Overdose prevention sites are an emergency response to the epidemic of opioid-related deaths affecting communities across Canada. Harm reduction workers supervise drug users, provide harm reduction supplies, and administer naloxone when they see signs of overdose.

During Ontario’s election campaign this summer, Ford said he was “dead against” safe injection sites. After his Progressive Conservative government was elected, the province announced it would put all overdose prevention site approvals on pause until a review was completed. That review, which will also decide the fate of 16 sites already operating in Ontario, was supposed to be completed on Friday.

In the meantime, harm reduction workers have opened an unsanctioned site in Toronto’s Parkdale neighbourhood to address the unrelenting overdose crisis. The Toronto Overdose Prevention Society also runs a sanctioned Moss Park location, which is in danger of being shut down depending on the results of the review.

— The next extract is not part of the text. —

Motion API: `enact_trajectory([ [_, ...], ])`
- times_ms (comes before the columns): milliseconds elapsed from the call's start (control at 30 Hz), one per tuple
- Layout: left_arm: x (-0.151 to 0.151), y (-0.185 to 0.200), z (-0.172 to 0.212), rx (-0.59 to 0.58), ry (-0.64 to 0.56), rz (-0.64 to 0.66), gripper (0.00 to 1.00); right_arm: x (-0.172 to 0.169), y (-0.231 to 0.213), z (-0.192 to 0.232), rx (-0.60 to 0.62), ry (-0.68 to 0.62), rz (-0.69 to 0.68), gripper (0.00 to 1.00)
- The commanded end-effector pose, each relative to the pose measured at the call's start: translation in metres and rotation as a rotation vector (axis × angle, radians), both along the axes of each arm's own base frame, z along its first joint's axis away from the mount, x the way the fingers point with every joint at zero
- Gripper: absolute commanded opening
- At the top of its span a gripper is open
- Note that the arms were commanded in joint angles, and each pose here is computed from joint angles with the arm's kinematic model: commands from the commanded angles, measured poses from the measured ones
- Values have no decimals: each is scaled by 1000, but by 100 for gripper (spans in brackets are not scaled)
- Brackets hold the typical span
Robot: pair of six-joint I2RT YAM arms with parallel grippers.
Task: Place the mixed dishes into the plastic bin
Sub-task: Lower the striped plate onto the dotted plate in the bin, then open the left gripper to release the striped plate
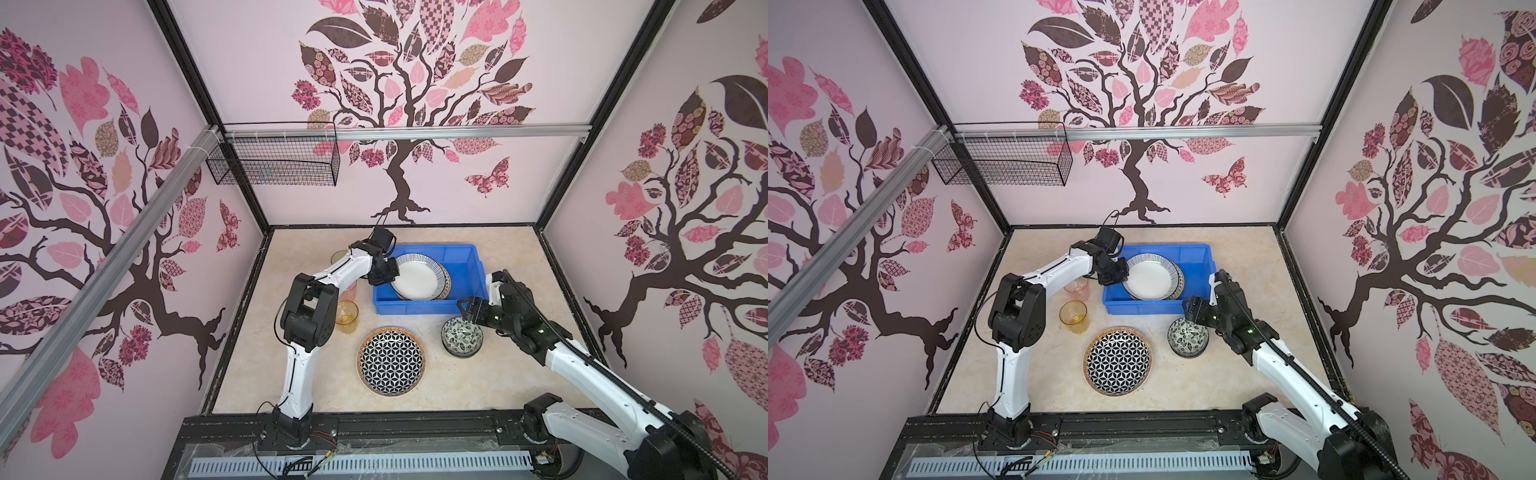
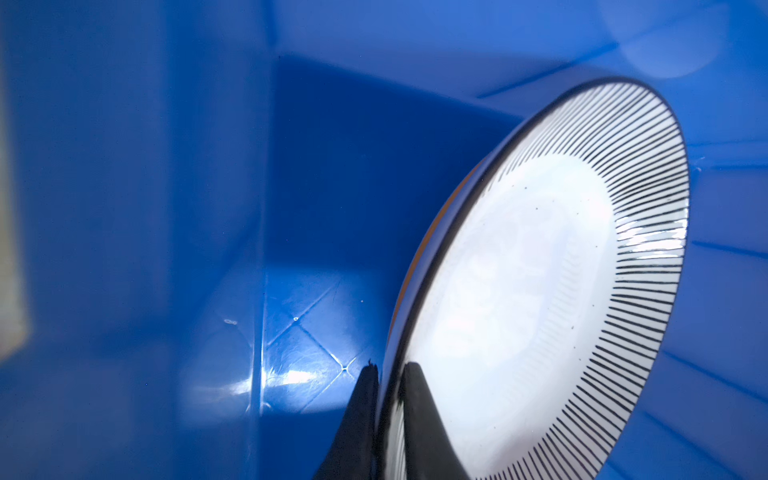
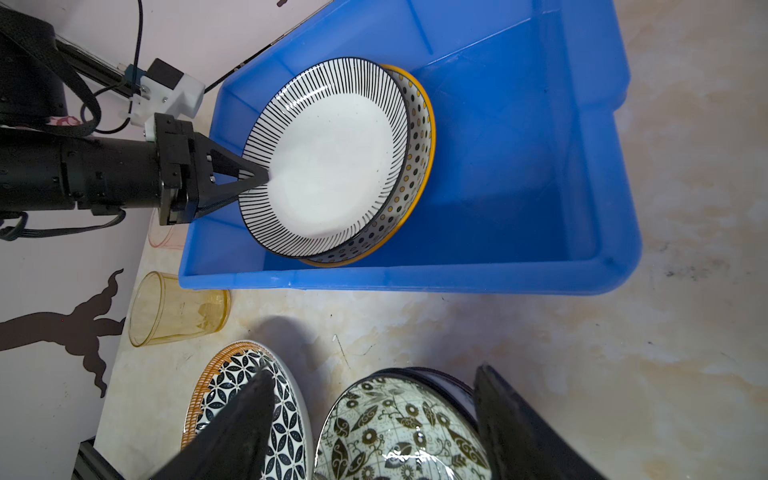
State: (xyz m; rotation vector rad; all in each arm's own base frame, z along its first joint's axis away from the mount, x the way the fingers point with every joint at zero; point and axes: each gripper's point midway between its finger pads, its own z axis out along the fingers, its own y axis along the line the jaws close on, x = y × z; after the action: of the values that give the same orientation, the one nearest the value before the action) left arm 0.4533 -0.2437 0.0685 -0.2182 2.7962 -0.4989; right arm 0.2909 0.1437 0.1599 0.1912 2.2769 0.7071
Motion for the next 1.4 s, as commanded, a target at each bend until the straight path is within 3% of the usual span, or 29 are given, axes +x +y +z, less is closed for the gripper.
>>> enact_trajectory([
  [0, -19, 7, -69, 79, 131, -5, 16, -1, -1, -1, 10, -1, -3, 78],
  [533, -17, -1, -71, 99, 134, -36, 18, -1, 1, -3, 13, -2, 12, 78],
  [967, -18, 20, -53, 222, 97, -35, 19, -2, 8, 1, 20, 8, 50, 78],
  [1367, -14, 27, -23, 233, 28, -27, 19, -4, 10, 8, 25, 0, 69, 78],
])
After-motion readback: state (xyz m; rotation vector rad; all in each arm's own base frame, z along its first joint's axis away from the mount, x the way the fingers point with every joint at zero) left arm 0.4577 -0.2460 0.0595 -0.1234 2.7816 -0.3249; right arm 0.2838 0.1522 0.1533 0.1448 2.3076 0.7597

So far, three new sites approved by the previous government and five applications submitted before the review are waiting to be processed. “The already approved sites in Parkdale, Thunder Bay, and St. Catherines must be allowed to open immediately,” reads a Toronto Overdose Prevention Society press release. “Medical and public health experts, as well as everyday Ontarians across the province have been calling on the government to stop this waiting game and confirm that they will allow these life-saving services to remain open.”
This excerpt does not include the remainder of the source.